Intel Ditches ‘Tick-Tock’ for ‘Process-Architecture-Optimization’



/ 2 years ago

INTEL_XeonE7v3_3

Adopted in the troubled days of 2006 and Netburst, ‘Tick-Tock’ has served Intel well, pushing the processor firm ever forwards. Though it has served Intel well in the past, recent years have shown that the strategy has become untenable. It comes as no surprise now, that Intel has revealed the successor to ‘Tick Tock’, PAO, or better known as ‘Process-Architecture-Optimization’.

Unlike ‘Tick-Tock’, ‘Process-Architecture-Optimization’ carries a much more unwieldy title but it is the natural evolutionary step. While the old way was to introduce a new process on the Tick year  followed by a new architecture in the Tock year, PAO builds on the same idea. Under PAO, the first year is a new process node, which is based on a known architecture. This will then be followed the next year by a new architecture and finally, in the third year, Intel will optimize both the process and architecture for the final release on that process.

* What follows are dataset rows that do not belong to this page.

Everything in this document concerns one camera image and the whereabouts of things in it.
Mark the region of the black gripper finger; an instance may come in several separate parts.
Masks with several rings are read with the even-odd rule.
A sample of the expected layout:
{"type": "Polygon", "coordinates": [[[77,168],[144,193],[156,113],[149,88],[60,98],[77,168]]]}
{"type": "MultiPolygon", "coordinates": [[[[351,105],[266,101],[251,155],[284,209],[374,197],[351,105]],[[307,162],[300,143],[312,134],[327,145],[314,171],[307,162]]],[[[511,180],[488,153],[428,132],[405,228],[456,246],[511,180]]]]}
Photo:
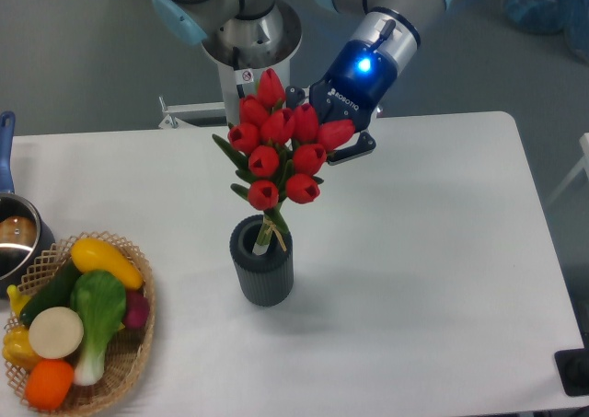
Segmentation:
{"type": "Polygon", "coordinates": [[[288,86],[285,89],[285,107],[294,110],[296,107],[309,103],[310,87],[288,86]]]}
{"type": "Polygon", "coordinates": [[[338,165],[355,158],[371,154],[376,148],[375,138],[368,131],[358,133],[354,145],[334,150],[328,154],[329,165],[338,165]]]}

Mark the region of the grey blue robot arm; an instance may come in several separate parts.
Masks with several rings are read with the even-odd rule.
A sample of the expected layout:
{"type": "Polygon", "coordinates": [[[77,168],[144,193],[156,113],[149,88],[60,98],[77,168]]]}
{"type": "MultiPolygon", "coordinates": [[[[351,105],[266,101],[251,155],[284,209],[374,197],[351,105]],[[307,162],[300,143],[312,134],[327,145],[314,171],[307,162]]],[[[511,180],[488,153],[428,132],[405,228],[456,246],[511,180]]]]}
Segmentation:
{"type": "MultiPolygon", "coordinates": [[[[349,119],[358,140],[330,158],[338,164],[371,153],[368,127],[382,97],[422,42],[423,32],[452,0],[315,0],[338,13],[358,13],[362,21],[327,72],[309,87],[288,87],[286,104],[309,102],[321,122],[349,119]]],[[[238,102],[251,93],[263,71],[290,80],[290,61],[302,29],[299,16],[283,0],[152,0],[157,15],[177,38],[200,45],[216,63],[229,122],[238,102]]]]}

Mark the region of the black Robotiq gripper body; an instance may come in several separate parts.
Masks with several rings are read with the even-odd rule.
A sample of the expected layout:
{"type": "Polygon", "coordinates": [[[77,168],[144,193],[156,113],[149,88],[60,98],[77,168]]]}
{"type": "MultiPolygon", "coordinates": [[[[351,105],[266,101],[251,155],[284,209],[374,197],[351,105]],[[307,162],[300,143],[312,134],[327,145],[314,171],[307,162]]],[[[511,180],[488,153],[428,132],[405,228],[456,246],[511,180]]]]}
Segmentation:
{"type": "Polygon", "coordinates": [[[375,7],[341,49],[326,74],[309,88],[309,103],[322,123],[349,119],[357,133],[421,44],[401,14],[375,7]]]}

Intel Tick Tock Process Architecyure OptimizationThe perfect example is this upcoming generation where we saw Broadwell on the new 14nm node in 2014. That was followed the next year with the new Skylake architecture  in 2015 and then Kaby Lake, which is an optimized Skylake architecture still on 14nm will drop this year. The delays and costs Intel faced with 14nm and 10nm simply precluded them moving onto a new node in the 2 years ‘Tick Tock’ requires.

Moving to a 3-year cadence makes much more sense as Intel has already been slipping into a 2.5 year ‘Tick Tock’ cycle since the launch of Haswell/Haswell-Refresh. By changing it to 3 years, Intel is just accepting the reality that moving to newer process nodes is just going to be harder and longer.  PAO is the new normal as Moore’s law is dead and there is nothing anyone can do about until we move past silicon.